- [Task statement]:
Please report how many lines in the following material hold the string "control", giving only the number.
*** Given information ***
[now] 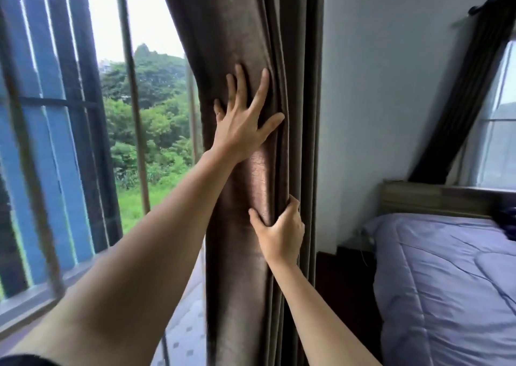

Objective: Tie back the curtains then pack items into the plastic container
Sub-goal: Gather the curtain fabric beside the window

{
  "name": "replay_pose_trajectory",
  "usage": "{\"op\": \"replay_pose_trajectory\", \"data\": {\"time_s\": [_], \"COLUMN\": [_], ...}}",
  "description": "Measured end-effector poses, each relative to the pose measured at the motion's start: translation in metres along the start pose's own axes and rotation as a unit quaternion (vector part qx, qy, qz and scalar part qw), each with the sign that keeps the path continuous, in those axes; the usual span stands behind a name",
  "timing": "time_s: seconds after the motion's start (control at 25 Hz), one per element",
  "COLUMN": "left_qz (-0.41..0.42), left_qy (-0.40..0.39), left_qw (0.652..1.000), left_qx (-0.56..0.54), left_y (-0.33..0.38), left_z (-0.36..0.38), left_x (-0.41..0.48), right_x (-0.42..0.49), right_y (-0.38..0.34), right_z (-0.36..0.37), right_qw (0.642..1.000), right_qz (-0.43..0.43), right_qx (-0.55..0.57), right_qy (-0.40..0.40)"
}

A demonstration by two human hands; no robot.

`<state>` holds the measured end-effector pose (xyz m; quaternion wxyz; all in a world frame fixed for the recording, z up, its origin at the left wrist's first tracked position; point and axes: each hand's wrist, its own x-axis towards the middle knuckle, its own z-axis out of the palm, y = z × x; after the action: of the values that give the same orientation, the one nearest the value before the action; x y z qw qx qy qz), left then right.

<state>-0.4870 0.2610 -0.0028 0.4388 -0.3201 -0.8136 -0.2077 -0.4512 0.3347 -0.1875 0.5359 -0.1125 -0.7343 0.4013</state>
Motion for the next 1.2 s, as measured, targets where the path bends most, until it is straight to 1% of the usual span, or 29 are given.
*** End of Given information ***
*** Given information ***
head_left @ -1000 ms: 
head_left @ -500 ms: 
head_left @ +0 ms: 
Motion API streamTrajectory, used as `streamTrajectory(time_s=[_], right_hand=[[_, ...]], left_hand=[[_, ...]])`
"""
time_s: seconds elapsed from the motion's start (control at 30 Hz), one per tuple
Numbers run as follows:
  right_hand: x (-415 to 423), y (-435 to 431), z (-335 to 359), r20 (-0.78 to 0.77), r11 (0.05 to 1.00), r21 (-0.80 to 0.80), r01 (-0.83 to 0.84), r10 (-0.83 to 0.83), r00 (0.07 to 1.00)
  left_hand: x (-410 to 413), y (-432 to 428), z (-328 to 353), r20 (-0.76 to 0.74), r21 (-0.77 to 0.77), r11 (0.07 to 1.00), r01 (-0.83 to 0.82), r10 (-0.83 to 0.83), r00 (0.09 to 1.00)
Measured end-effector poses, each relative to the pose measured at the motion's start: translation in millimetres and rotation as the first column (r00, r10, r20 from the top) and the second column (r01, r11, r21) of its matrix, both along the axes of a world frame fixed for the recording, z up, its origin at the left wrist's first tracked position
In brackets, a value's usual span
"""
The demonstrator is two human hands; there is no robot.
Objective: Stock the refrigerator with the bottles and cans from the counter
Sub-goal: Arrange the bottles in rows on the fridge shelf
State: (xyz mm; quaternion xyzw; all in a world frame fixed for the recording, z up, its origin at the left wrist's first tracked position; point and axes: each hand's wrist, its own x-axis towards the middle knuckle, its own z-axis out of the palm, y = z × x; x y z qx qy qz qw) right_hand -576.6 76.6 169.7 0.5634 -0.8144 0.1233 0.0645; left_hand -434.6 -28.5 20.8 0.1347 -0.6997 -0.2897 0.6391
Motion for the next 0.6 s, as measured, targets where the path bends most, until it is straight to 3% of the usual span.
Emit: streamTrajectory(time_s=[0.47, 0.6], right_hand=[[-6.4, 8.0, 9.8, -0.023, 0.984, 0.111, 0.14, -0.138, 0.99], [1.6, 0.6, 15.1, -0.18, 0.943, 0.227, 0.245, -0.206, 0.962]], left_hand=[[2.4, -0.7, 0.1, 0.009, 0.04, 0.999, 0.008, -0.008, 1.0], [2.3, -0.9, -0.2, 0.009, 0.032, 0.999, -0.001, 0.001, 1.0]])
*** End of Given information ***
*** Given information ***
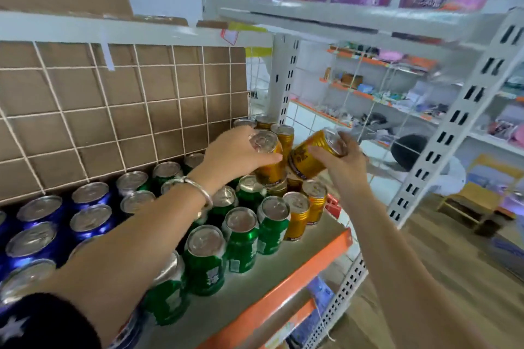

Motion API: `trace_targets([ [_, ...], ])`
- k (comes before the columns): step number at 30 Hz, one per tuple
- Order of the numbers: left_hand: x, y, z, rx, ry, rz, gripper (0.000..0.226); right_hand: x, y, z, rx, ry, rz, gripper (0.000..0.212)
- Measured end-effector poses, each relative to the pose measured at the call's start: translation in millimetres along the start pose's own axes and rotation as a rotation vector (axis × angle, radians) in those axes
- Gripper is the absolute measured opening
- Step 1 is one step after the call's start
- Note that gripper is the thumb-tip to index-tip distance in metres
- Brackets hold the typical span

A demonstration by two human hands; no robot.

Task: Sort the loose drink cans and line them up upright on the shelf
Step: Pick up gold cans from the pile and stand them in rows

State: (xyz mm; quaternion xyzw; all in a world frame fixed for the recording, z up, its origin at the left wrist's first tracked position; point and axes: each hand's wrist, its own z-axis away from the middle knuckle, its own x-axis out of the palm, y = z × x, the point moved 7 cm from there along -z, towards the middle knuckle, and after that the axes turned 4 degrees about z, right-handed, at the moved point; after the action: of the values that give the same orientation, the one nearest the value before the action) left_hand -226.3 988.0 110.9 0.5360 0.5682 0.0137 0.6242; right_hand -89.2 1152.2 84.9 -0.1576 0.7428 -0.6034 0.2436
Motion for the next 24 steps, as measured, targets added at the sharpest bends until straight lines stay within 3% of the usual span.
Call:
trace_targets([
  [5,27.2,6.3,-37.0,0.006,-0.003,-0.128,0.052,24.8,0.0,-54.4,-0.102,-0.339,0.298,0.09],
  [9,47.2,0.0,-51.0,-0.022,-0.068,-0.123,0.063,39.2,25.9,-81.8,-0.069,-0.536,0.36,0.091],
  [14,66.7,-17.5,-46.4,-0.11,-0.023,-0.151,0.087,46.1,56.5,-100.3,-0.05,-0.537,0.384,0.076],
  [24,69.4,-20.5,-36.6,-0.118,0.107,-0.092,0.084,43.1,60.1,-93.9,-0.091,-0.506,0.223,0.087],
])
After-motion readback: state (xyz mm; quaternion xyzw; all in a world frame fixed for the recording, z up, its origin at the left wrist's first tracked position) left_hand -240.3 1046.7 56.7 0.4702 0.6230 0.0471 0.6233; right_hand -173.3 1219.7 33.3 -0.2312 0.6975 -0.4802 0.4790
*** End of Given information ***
- [Response to the task]:
2